Will it even sound different? Right now we have no muffler at all


Sent from the sexy electrician


----------



## RascalMafia (Jan 27, 2014)

boneheaddoctor said:


> magnusson said:
> 
> 
> > Bump, Any turbo back exhausts out yet for the diesel?
> ...


Not true. A turbo swap is required...stock VGT doesn't play well with deletes.


----------



## boneheaddoctor (Dec 10, 2014)

RascalMafia said:


> Not true. A turbo swap is required...stock VGT doesn't play well with deletes.


Who exactly then in the North American market has successfully done emissions deletes on a Cruze diesel? Because there are a lot of us curious how they did it.


----------



## magnusson (Jun 15, 2014)

RascalMafia said:


> boneheaddoctor said:
> 
> 
> > magnusson said:
> ...


The 6.7 cummins runs a VGT. Guys only have dirty turbos when the DPF is left in Place.

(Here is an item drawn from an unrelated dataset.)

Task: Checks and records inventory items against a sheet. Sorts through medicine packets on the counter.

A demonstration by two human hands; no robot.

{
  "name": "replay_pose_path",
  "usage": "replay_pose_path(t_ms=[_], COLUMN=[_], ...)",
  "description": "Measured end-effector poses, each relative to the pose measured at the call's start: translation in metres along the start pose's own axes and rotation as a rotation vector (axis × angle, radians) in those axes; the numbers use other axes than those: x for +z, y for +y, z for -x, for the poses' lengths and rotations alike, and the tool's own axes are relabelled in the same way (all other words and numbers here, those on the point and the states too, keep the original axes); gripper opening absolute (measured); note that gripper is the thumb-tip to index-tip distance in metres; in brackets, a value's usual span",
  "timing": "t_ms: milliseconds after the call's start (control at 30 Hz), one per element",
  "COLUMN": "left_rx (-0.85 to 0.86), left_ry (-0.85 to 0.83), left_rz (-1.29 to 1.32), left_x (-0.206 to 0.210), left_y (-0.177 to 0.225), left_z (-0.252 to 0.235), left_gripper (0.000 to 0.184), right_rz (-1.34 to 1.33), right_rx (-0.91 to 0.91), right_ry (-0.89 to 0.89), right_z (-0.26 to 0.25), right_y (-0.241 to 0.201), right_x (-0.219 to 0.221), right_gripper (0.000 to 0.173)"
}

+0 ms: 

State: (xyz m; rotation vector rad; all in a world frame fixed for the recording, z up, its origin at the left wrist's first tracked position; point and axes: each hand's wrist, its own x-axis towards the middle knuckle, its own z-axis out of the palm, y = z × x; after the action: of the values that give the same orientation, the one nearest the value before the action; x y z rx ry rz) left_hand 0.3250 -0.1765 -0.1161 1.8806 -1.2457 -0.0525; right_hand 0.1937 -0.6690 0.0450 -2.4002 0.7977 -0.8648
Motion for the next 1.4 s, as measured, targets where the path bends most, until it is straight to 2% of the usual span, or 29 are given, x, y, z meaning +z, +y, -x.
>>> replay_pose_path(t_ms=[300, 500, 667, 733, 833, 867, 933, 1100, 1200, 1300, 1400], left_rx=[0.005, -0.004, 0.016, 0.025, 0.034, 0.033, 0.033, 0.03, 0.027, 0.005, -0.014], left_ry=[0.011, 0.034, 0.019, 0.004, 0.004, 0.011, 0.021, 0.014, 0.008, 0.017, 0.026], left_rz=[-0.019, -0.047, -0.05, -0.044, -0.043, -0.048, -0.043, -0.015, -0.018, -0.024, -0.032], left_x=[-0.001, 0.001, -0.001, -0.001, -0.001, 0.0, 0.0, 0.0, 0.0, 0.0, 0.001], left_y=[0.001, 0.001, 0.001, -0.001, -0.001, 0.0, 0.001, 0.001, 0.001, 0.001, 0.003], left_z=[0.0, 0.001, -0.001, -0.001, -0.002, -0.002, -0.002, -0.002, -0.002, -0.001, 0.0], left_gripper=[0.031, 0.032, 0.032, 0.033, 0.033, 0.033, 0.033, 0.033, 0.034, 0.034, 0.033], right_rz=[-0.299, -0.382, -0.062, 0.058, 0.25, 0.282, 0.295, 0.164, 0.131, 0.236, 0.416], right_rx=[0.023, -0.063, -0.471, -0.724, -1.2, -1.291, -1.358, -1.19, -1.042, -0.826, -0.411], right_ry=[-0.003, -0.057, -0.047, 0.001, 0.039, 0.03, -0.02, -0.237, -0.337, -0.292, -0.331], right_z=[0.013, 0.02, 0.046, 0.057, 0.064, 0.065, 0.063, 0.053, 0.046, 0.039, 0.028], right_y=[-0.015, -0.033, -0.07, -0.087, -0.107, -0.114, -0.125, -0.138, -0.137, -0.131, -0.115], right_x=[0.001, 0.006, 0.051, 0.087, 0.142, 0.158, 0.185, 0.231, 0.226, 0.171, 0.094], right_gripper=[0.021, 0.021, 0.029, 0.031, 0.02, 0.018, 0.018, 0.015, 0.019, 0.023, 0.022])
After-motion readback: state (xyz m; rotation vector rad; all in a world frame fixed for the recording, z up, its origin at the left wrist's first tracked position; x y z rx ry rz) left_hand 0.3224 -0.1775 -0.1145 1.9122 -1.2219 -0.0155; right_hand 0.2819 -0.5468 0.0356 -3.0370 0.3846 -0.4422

When removed the turbo lives a long clean life. Ive come to the conclusion that the reason delete kits/programmer maps arent out yet is solely because of supply and demand. The DMAX LML setup was out within a month of the new motor. Hopefully someone steps up by the time my warranty is done. I know this little motor is gonna sound killer when all the liberal junk is sitting in my back yard. The TDI's sound great!


----------



## GotDiesel? (Sep 9, 2013)

I have removed every thing that would clog the system up.....took a few months of work but got it done ... NO DPF,NO UREA ...NO EGR , NO NOTHING!!yet it looks stock.. , car runs so much better with out all that crapola on it ... Custom Tune files and bigger injectors as well... Also fixed the BS crappy feed back you feel at idle or stop light ... GM what the Flip were you NOT thinking geeez next time dont be cheap and use better mounts for crying out loud ...also move the fuel filter to the engine bay using a VW filter system now...


----------



## money_man (Feb 25, 2014)

GotDiesel? said:


> I have removed every thing that would clog the system up.....took a few months of work but got it done ... NO DPF,NO UREA ...NO EGR , NO NOTHING!!yet it looks stock.. , car runs so much better with out all that crapola on it ... Custom Tune files and bigger injectors as well... Also fixed the BS crappy feed back you feel at idle or stop light ... GM what the Flip were you NOT thinking geeez next time dont be cheap and use better mounts for crying out loud ...also move the fuel filter to the engine bay using a VW filter system now...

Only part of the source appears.